The quickest route between the two ponds takes approximately 30 minutes and is approximately 24.5 miles (google maps) so I'm not certain that I'll be able to collect rainwater from the same storm over the two areas on the same day as I would like to but regardless, my materials and methods are as follows:
Materials

• 4 2-Gallon Pails w/ handle from the Home Depot (Model #2GL WHITE PAIL)
• Hach DR/890 Colorimeter (Method 8048 for Phosphate & Method 10021 for Nitrogen)
• VWR Clinical 20 Centrifuge 
• Fisher Scientific MaximaDry filter pump
• 500ml Bottles for Water Samples
• NOAA Hi-Def Radar app for iPhone 
• NOAA HYSPLIT computer model

Methods 

1. Collect two samples of water from each pond before a storm. Each sample will be brought into the lab immediately for analysis.
2. Tracking a storm using the NOAA Hi-Def Radar app for iPhone, I will place two buckets around each pond during a storm to collect the rainwater associated with the later runoff. The water from each location will be properly stored and brought into the lab as soon as possible for analysis.
3. Once the storm has passed, I will take two samples from each location to compare the concentrations of nutrients from before to after the storm. 
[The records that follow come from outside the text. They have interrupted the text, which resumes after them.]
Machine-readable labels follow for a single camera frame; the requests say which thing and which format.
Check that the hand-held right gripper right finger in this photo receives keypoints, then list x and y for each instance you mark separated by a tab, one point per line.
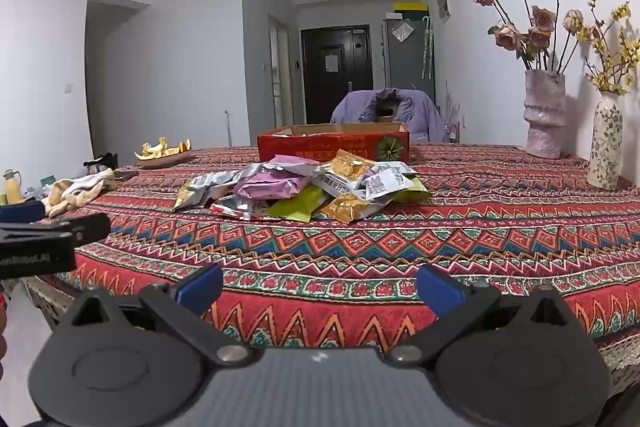
440	289

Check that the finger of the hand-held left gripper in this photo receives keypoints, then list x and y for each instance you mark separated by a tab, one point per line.
20	212
75	229

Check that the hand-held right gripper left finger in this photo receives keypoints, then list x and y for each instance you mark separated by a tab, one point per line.
199	288

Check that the pile of mixed snack bags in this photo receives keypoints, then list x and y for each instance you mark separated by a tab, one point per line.
280	189

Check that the red cardboard box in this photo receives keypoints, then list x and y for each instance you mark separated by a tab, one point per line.
320	148

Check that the yellow bottle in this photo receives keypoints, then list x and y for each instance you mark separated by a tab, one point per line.
12	189

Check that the beige cloth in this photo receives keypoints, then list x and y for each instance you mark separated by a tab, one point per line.
75	192

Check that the patterned red tablecloth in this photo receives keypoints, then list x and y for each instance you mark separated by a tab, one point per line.
400	252

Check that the black bag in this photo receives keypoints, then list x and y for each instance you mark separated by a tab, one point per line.
102	159

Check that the plate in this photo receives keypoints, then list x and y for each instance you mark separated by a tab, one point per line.
162	161

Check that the mop pole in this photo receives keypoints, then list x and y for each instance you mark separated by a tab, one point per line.
228	127

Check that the wooden chair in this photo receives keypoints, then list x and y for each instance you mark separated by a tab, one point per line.
387	113

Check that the purple jacket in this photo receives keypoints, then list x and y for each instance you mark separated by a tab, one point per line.
350	109

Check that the pink ribbed vase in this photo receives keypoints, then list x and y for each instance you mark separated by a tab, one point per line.
544	117

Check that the white floral vase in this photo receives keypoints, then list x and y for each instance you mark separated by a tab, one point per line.
605	142

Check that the dark entrance door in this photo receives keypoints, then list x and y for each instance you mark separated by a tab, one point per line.
350	87

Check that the grey refrigerator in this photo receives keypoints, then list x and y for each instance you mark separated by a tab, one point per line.
405	67

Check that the glass inner door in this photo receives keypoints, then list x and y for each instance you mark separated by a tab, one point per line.
280	72

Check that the white umbrella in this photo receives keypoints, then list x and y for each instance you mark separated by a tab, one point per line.
426	47

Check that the white paper notice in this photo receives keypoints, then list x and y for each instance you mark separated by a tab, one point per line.
332	62

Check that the clear plastic bag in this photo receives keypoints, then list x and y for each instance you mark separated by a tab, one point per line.
401	32

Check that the yellow flower branches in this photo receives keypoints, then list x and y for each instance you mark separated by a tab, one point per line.
612	67

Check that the yellow box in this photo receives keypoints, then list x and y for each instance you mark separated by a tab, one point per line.
410	7

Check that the dried pink roses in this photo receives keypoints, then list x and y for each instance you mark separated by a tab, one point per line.
542	19

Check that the wall panel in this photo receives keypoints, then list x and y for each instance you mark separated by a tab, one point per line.
444	3
An example of a NOAA HYSPLIT model

The methods extend far beyond "to the lab for analysis" but as far as testing for nitrogen is concerned, I am inexperienced. What's important is that the water collected will all be testing for total phosphate and total nitrogen present and my chemical spreadsheet can help me determine sources of pollution. Using NOAA's HYSPLIT (Hybrid Single Particle Lagrangian Integrated Trajectory), a computer model used to compute air parcel trajectories and dispersion or deposition of atmospheric pollutants,
I should be able to determine what kind of aerosols are present in the atmosphere during the rain event which will help to give a source of pollution for each location.